=== BRIEF ===
Count the lines in the records below that contain the word "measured", and give only that count.

Recorded data
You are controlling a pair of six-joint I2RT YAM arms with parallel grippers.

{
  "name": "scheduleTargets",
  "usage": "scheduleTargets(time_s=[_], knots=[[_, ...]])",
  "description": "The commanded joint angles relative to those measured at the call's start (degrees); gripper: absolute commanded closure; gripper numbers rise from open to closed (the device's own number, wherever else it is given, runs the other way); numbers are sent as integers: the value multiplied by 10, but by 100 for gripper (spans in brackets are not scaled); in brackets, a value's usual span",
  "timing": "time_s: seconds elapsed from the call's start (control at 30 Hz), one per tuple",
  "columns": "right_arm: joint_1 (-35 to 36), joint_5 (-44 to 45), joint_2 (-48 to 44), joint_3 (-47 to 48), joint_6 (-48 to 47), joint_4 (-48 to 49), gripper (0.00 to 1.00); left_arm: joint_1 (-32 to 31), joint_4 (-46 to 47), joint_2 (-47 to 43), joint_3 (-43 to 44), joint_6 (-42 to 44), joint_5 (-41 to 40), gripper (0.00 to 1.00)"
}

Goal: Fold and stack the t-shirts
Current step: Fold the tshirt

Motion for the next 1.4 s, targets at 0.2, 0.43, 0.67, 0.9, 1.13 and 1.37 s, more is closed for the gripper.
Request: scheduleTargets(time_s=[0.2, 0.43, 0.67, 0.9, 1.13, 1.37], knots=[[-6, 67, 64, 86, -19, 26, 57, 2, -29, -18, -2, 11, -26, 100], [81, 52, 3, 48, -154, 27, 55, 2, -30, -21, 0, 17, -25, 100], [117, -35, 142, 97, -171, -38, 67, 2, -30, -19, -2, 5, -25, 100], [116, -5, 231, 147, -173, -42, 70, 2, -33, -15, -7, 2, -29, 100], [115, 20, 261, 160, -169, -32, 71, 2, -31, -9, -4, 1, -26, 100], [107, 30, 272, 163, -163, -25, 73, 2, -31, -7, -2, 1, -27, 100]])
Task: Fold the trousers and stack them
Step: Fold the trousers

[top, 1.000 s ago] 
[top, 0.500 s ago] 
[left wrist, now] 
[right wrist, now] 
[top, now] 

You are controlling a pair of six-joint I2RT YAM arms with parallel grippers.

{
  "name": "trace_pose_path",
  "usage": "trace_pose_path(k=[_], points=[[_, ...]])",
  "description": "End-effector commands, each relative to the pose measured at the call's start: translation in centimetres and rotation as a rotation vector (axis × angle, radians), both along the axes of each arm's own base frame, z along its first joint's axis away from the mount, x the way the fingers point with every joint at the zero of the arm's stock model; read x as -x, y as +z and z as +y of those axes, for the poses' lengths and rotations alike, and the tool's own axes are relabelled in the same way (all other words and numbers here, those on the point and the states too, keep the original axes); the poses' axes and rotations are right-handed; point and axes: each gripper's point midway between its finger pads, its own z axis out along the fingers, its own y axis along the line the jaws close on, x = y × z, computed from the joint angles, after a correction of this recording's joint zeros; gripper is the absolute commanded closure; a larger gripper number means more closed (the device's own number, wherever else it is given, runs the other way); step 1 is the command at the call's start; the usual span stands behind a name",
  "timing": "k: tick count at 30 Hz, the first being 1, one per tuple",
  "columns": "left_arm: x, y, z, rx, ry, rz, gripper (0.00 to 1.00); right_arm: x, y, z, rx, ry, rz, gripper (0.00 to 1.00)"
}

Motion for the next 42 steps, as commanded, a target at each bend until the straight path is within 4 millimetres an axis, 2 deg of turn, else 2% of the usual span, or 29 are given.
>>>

=== REPLY ===
2